I was offered COBRA before (I declined: too expensive).

It is basically the same plan as during employment, same deductible etc.
The cost (premium) is the same as during employment (give or take a small admin. cost? I am not sure of that). The whole employer paid portion being now passed on the former employee.

audreyh1 may have meant that her employer plan is/was an HMO kind of plan with no deductible?
 
audreyh1 said:
Another reason to get individual health insurance quickly and avoid COBRA is because COBRA coverage is usually expensive since it is a low (or no) deductible plan with very comprehensive coverage.

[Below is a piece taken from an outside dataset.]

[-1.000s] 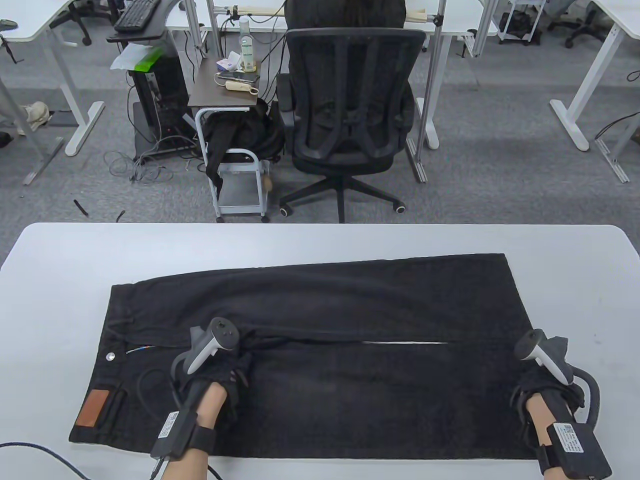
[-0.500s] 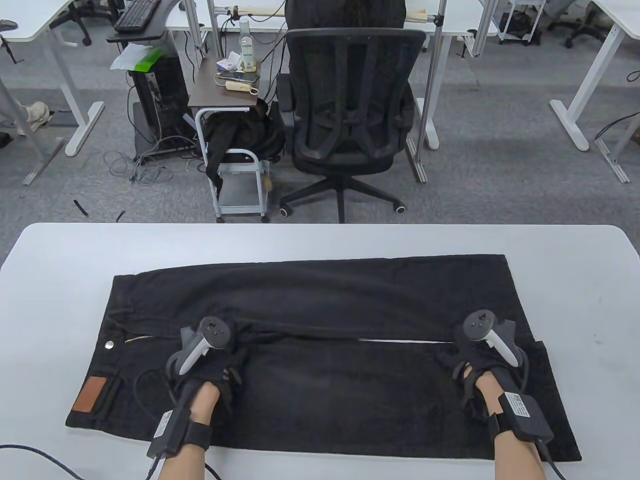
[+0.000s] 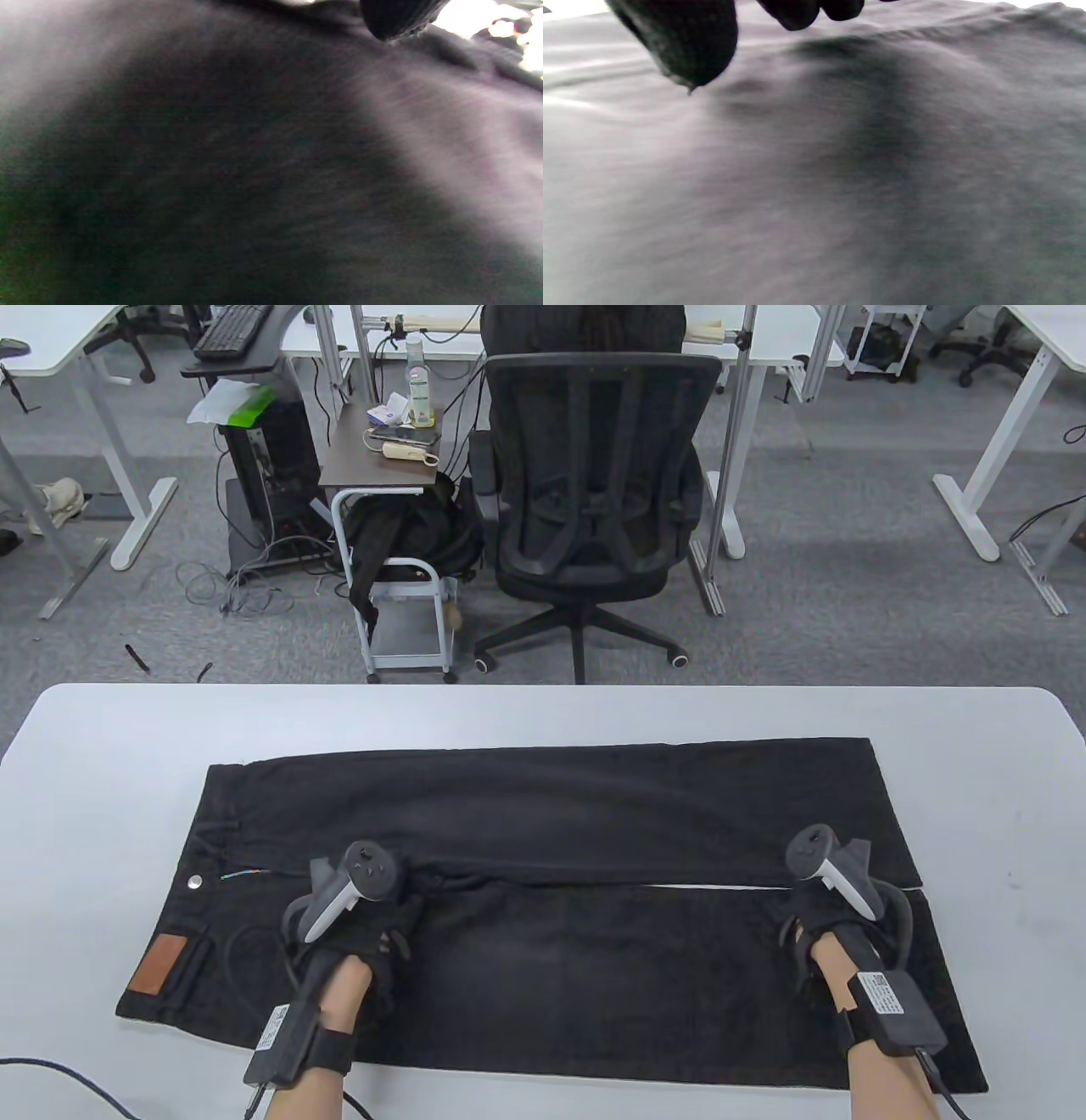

But really, getting individual coverage before a nasty pre-existing condition shows up is very, very wise.

Audrey
Hi Audrey,

When you say "before", how long "before" do you mean?  I plan on ERing in 5 years.  Do I get individual coverage today, in 2 years, 4.5 years, 5 years, etc?  How do you figure out when you should get individual coverage?

Thanks!
 
Papi, the answer to your question is a big "it depends."

Things to look at:

*How much does an individual policy cost which provides the coverage you want?
*How much does your policy at work cost? Are you going to drop that policy?
*Does your state allow insurance companies to raise your premiums in the future based on your health/claims? Based on age?
*How does your state deal with HIPAA rights? Does it allow you to move from your group policy to an individual policy with no underwriting? Does it have a risk pool? Or does your state allow insurance companies to price the individual policy at whatever amount they chose?

As I stated above:

Federal law (HIPAA)requires guaranteed renewability of individual health plans (though the insurer can cancel the plan for everyone). However, HIPAA is silent on premium increases. A number of states allow insurers in the individual market to increase rates based on claims or the age of covered individuals. Other states require community rating of health insurance premiums. In those states no policyholder can be charged more than any other based on health status, health history, or other risk factors. Other states require modified community rating with adjustments permitted for age, but not health status. Yet other states impose rating bands that limit how much premiums can vary based on health status, age, and other factors.


So if you are healthy, in a place where individual insurance isn't too pricey, and your state prohibits raising rates based on your health or claims, it might make sense to buy an individual policy sooner rather than later.